En réunissant des personnes de divers horizons autour du langage alimentaire courant, le projet LIFE vise non seulement à aider les entrepreneurs en herbe à réussir, mais aussi à s'améliorer. cohésion sociale entre les réfugiés et leurs communautés d'accueil, une relation qui peut parfois être difficile.
«Il est important que les Turcs considèrent les réfugiés non seulement comme des personnes qui ont besoin d'aide, mais aussi des personnes qui ont des idées peuvent contribuer », déclare Anna M. Beylunioğlu, chef cuisinière, politologue et chercheuse en histoire de l'alimentation, l'un des mentors bénévoles du projet LIFE. «Nous parlons beaucoup de nourriture et d’échange de recettes.
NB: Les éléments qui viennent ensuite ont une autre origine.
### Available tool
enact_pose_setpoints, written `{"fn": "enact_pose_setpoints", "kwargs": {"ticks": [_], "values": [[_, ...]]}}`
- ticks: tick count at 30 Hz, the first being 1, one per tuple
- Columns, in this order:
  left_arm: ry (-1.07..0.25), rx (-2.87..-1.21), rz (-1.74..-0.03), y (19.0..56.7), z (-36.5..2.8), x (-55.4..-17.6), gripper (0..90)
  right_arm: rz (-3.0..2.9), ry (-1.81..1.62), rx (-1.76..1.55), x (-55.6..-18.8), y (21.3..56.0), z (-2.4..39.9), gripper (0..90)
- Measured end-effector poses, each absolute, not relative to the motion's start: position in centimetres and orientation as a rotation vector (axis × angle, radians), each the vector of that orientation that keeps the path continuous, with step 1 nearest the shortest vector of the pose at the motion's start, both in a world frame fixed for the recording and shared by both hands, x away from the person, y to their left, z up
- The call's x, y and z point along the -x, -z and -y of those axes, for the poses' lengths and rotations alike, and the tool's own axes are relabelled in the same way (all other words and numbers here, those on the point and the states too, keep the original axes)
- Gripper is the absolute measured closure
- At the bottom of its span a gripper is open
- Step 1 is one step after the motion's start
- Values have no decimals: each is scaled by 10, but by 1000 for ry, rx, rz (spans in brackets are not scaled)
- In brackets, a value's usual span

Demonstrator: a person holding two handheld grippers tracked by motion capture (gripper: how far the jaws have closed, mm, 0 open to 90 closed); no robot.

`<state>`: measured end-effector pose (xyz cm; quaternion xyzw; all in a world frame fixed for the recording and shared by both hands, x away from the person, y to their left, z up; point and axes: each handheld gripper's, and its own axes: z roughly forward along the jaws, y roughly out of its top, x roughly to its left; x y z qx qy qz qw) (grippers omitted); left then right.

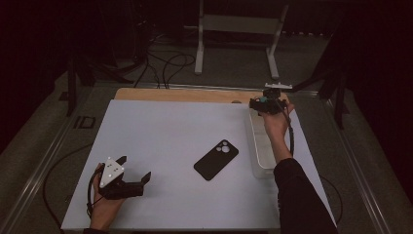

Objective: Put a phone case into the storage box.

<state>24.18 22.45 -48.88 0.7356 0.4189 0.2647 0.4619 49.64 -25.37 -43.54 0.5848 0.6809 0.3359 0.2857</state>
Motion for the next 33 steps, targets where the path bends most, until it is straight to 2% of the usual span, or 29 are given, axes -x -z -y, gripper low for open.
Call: {"fn": "enact_pose_setpoints", "kwargs": {"ticks": [8, 15, 33], "values": [[-649, -1810, -1031, 489, -225, -242, 2, -1823, -889, -1589, -500, 442, 254, 163], [-650, -1810, -1031, 489, -225, -241, 2, -1814, -901, -1600, -502, 441, 258, 95], [-653, -1813, -1030, 489, -224, -241, 2, -1773, -970, -1565, -494, 429, 262, 95]]}}
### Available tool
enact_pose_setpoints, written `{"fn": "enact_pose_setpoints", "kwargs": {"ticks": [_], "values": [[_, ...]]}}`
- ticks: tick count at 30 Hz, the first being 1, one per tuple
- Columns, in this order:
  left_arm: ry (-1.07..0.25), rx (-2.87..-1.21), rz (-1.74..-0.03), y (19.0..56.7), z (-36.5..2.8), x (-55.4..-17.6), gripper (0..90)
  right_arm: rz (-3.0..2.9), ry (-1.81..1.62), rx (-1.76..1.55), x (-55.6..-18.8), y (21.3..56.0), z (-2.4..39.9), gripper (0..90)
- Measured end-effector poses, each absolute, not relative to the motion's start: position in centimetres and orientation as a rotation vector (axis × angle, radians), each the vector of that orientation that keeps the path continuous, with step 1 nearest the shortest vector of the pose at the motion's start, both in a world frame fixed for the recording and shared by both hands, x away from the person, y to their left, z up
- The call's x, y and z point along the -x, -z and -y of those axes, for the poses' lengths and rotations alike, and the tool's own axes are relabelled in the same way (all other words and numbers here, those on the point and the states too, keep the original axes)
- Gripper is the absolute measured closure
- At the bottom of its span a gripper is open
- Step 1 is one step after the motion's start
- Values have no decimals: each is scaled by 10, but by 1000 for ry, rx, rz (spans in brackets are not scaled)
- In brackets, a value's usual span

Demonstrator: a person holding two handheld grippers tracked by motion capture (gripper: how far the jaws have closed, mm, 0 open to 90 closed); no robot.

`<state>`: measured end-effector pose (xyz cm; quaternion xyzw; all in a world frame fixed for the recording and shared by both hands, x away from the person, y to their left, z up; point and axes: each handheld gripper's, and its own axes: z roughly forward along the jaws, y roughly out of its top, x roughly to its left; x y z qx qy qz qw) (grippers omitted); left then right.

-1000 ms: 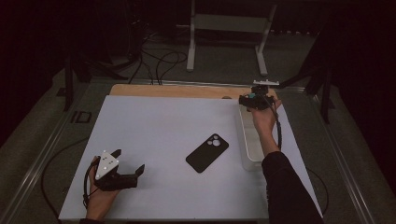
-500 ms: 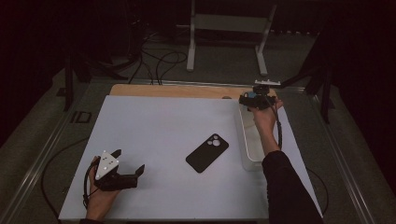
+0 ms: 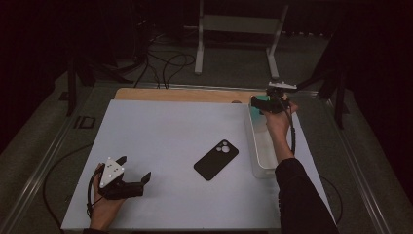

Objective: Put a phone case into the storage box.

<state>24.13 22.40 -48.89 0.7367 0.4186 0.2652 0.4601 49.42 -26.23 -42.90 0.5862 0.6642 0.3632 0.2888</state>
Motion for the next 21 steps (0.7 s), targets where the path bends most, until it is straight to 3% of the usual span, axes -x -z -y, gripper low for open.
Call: {"fn": "enact_pose_setpoints", "kwargs": {"ticks": [21], "values": [[-653, -1815, -1027, 489, -223, -241, 2, -1837, -1174, -1455, -452, 412, 250, 95]]}}
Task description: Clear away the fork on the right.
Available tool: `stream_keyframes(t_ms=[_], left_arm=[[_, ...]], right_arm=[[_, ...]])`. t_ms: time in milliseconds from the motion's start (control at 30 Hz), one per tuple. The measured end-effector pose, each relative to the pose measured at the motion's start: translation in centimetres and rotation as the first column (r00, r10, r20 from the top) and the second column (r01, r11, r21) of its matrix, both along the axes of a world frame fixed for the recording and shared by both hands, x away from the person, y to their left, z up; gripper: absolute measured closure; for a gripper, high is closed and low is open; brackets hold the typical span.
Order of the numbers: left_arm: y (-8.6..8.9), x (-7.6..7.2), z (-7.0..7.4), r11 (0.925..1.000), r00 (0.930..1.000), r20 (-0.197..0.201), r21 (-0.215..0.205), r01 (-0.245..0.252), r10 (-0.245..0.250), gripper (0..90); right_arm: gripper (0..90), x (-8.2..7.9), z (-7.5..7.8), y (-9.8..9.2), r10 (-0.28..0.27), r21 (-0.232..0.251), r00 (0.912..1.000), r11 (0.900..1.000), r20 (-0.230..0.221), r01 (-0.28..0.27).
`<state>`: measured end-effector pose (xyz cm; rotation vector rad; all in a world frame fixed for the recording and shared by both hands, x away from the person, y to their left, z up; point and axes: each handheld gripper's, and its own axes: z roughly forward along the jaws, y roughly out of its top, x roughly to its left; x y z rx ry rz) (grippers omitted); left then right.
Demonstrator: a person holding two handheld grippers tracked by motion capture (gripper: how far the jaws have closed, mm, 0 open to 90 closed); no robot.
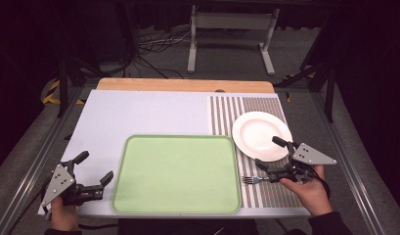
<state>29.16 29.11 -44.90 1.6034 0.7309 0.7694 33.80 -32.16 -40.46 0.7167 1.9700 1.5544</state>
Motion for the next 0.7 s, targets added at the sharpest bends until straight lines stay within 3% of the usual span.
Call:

L’une des choses que j’ai apprises des participants est un détournement de sarma [a dish of stuffed vine or cabbage leaves made in Turkey and the Middle East]. Quand ils ont dit qu'ils utilisaient le café comme épice, j'ai été surpris, mais je l'ai essayé à la maison et cela a vraiment bien fonctionné. »
Les recettes et les récits de certains participants au projet LIFE seront publiés dans un livre de cuisine à paraître coordonné par l'expert culinaire turc Filiz Hösükoğlu. Elle dit avoir vu de «formidables amitiés alimentaires» se développer dans la cuisine du projet LIFE alors que les gens cuisinent ensemble et se familiarisent avec les nouvelles techniques et les nouveaux plats, tels que les flocons d'oignons séchés utilisés comme épice dans certaines recettes yéménites ou les polenta aseeda également du Yémen. «Elle est faite de farine de maïs ou de blé, cuite avec l’eau ajoutée progressivement, et a une texture semblable à celle de la semoule d’halva, mais elle n’est pas sucrée», explique Hösükoğlu. «Il est servi avec un ragoût de viande à la place du riz.»
«Lorsque vous êtes autour de la table, la nourriture rassemble les gens. De la même manière, lorsque vous lisez une recette, vous êtes connecté à la personne qui l'a écrite et à sa nourriture », explique Hösükoğlu. "Ce qui rend ce projet spécial, ce sont les histoires autour des plats et les histoires personnelles des chefs qui montrent leur volonté de survivre."